CAF-derived exosomes were isolated and characterized from CRC tissues, while normal fibroblast-derived exosomes were obtained from adjacent normal tissues. The transfer of circ_0067557 was tracked using fluorescence labeling and endocytosis assays. Expression of circ_0067557, BHLHE40, OTUB2, and EMT-related markers was assessed by qRT-PCR, Western blotting, and immunofluorescence. Gain- and loss-of-function models were established to determine the biological role of circ_0067557. RNA sequencing identified OTUB2 as a key downstream target.
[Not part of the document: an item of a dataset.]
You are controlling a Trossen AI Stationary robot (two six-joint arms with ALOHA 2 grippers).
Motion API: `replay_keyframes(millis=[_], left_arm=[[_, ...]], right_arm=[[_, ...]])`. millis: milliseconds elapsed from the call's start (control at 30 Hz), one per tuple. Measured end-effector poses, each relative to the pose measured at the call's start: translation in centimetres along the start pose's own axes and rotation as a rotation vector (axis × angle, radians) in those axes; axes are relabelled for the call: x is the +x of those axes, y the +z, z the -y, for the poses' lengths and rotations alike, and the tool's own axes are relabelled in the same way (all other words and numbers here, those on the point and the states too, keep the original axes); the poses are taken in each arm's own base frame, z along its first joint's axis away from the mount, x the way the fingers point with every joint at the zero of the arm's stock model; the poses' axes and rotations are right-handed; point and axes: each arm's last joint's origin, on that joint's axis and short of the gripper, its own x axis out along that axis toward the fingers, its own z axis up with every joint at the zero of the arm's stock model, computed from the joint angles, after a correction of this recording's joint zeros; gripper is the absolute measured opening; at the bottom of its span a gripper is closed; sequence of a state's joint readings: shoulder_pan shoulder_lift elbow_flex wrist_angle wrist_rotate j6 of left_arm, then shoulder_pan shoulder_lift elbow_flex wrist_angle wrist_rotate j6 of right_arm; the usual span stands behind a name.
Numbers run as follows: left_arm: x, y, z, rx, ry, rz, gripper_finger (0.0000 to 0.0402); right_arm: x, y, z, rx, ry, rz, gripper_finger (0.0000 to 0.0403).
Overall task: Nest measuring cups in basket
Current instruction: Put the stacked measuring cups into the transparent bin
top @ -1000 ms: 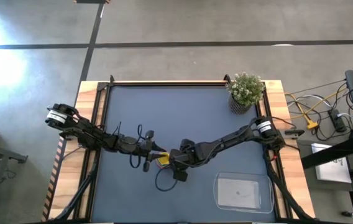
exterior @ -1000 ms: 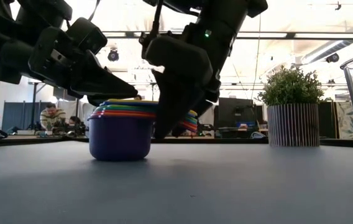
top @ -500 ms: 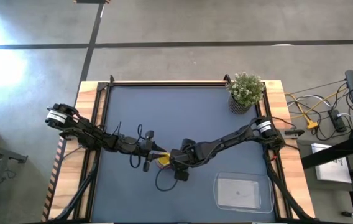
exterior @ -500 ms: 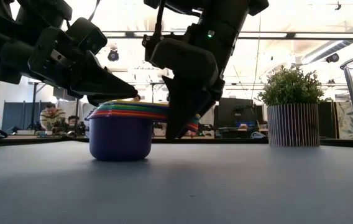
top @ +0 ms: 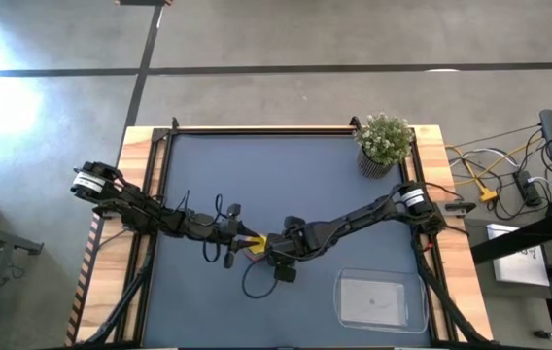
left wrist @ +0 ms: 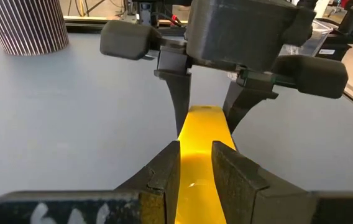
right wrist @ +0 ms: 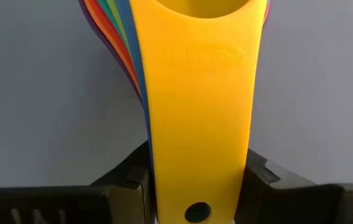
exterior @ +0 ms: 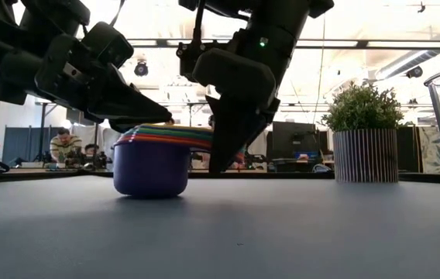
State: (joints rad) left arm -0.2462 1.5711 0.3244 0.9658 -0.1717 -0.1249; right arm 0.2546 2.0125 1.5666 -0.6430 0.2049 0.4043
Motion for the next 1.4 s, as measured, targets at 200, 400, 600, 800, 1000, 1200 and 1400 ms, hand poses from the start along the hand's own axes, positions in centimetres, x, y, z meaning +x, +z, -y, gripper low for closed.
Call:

ChIP-qPCR and dual-luciferase reporter assays were performed to verify BHLHE40 binding to the OTUB2 promoter. RIP and RNA pull-down assays confirmed the interaction between circ_0067557 and BHLHE40. Mouse xenograft and tail vein metastasis models were used to evaluate the oncogenic effects of circ_0067557 in vivo.

Results

CAF-exos successfully delivered circ_0067557 into CRC cells, significantly enhancing their proliferative, migratory, invasive, and EMT capabilities. Mechanistically, circ_0067557 interacted with and recruited BHLHE40, thereby increasing its binding to the OTUB2 promoter and promoting OTUB2 transcription. In vivo experiments further confirmed that circ_0067557 markedly enhanced tumor growth and distant metastasis through the BHLHE40/OTUB2 signaling axis.

Conclusion

CAF-exo circ_0067557 promotes EMT, invasion, metastasis, and tumor progression in CRC by recruiting BHLHE40 and activating OTUB2 transcription. These findings reveal a novel mechanism by which the tumor microenvironment (TME) regulates cancer cell metastasis.